As he grew, that fear faded as another battle consumed my worry reserves, along with my time and energy: Tommy developed asthma. I'd watch, feeling helpless, as he struggled just to breathe. There were too many doctor appointments, medicine schedules, and insurance hassles, too many nights sleeping in two-hour snatches in between his nebulizer treatments (and Daniel's and Kendall's, often all three at once), too many sleepless days after my night shift, to worry about any future wars. Lord, just let them live through their childhoods.
Fast forward to Tommy's junior year of high school and decisions about college. He really wanted to go to an academy (as in West Point or the Coast Guard Academy), but learned from friends with asthma, who had already tried, not to bother. He wouldn't pass the physical. Tommy's asthma was well under control by then - he was very athletic and rarely missed any time from school - but he depended on preventive medicine to keep him that way. Because of that, the Army (Marines, Navy, Air Force, Coast Guard, and Merchant Marines) wouldn't let him in.
He was really bummed about it. I patted his back sympathetically, but (and I feel guilty even admitting this) I silently said a prayer of thanks. I never dreamed in those agonizing, scary, sleepless days and nights of his asthma attacks that they were an answer to a prayer I'd uttered shortly after his birth, during a tearful, hormone-induced premonition.

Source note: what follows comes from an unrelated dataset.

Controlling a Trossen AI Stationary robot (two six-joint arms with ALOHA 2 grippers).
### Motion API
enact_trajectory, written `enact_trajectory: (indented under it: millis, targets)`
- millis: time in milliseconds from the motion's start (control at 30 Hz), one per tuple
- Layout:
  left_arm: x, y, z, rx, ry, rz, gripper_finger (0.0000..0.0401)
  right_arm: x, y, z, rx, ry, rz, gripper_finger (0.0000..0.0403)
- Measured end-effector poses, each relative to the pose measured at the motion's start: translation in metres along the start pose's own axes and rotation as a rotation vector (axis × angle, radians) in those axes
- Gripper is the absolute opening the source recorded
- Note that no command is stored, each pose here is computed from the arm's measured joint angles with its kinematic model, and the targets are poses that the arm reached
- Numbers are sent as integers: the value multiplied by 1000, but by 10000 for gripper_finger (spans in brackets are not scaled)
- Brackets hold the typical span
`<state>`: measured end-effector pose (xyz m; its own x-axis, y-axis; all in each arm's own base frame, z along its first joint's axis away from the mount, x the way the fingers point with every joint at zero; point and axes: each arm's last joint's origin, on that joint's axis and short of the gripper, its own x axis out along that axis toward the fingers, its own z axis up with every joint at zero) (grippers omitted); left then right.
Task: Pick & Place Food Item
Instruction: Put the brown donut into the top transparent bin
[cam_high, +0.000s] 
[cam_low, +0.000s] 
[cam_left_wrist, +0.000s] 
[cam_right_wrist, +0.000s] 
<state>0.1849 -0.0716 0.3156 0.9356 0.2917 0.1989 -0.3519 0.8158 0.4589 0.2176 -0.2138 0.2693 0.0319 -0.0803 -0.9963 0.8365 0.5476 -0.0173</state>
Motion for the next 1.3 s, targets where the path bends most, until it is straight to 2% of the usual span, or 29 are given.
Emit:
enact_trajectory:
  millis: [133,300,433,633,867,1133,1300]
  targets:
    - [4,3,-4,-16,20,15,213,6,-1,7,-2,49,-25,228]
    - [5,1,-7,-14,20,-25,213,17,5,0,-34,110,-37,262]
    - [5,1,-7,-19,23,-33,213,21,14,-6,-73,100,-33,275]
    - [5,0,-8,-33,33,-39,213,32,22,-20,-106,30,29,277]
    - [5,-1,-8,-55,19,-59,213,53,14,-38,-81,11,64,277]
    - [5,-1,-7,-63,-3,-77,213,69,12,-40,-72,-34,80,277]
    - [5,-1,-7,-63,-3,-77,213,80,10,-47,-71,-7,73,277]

The reason I feel guilty admitting my gratitude is because so many of my friends' sons, and some of Tommy's friends, have spent time in Iraq and Afghanistan.
And now it's even closer to my heart. Just this week, my dear friend Ann's son Heath arrived in Afghanistan. I can't pretend to know how it feels, but I'm pretty sure it's probably ten times worse than that wave of pain I felt so many years ago. Please join me in praying for Heath and Ann and all of the other mothers and sons going through the same thing right now.
Heath and Ann 1981
Ann with Heath and three of her other four kids (!) this past September (photos from her blog)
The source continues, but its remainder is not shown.